30. One of these statements is true • SMTP constructs the header from the envelope • The envelope determines who gets the mail • The header determines who gets the mail • The header MUST agree with the envelope on this • The header should agree with the envelope on this

31. B: envelope→sender • If anything, the sending agent (not SMTP) constructs the envelope from the header • Correct • False • Not an RFC requirement: The header might well not agree • It is impossible for C’s machine to check whether C occurs on a mailing list administered by B, or even whether it is a mailing list

32. MIME is • A feature of e-mail only • A feature of the Web only • What Marcel Marceau did • A general-purpose encoding, first invented for mail

33. D — general purpose • It did start out in the mail community, but there is nothing really mail-specific about it • (Marcel Marceau did Mime: different capitalisation!)

34. NFS can be told to handle both binary and ASCII files • True • False

35. False • NFS files are fundamentally binary, and the application has to deal with any differences (e.g. extra CR/LF in ASCII from Windows)

36. Now that we have NFS and the Web, FTP is obsolete • True • False

37. False • It’s less common to type the ftp command, but we see (or at least use) ftp:// URLs. • FTP is fundamentally different from NFS — FTP creates copies, whereas NFS allows multiple computers to access the same file.

38. UDP is used in many circumstances when TCP could be used instead • True • False

39. True • NFS often uses UDP, where TCP would be as good, possibly better • DNS uses UDP (which is simpler), and TCP could be used, though probably less efficient.

40. Therefore the internet could be run without UDP • True • False

41. False • RIP and BOOTP/DHCP both rely on broadcast (or multicast for some RIP v2 installations) and therefore can’t use TCP • Many uses of multicasting (internet radio etc.) would be impossible, which would cause bandwidth/load problems as well

42. It is impossible to build reliability on top of UDP • True • False

43. False • TFTP manages to do it. • TCP builds it on top of IP, and UDP is (by definition) no worse than IP, so clearly it’s possible (which doesn’t mean it’s desirable)

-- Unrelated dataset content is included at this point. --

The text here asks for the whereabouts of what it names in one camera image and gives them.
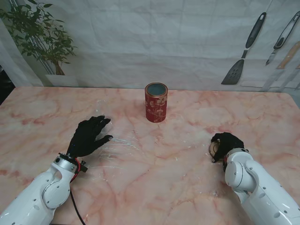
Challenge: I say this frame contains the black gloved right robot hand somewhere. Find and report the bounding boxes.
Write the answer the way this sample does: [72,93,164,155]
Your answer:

44. Web hosting firms need HTTP 1.0 (or later) because • It allows binary • It allows MIME • It allows the complete URL in GET • It can send the length of the data file

45. C — complete URL • All HTTP allow binary (in the data) • MIME was in 0.9, and anyway isn’t very relevant • Without the complete URL, we wouldn’t know what page we were called on • Size is useful, but not necessary

46. Which of these is not part of the NFS complete suite • XDR • Portmapper • TLS • Remote procedure call

47. C — TLS • eXternal Data Representation is vital: times, lengths etc. • Portmapper to find RPC programs • TLS — Transport Layer Security. Not an intrinsic part. • Remote Procedure Call — the underlying paradigm

48. Recall the ISO 7-layer model • Physical • Link • Network • Transport • Session • Presentation • Application

49. Which layer is MIME? • Physical • Link • Network • Transport • Session • Presentation • Application

50. 6 — Presentation • Describes how the data is meant ot be interpreted at the other end.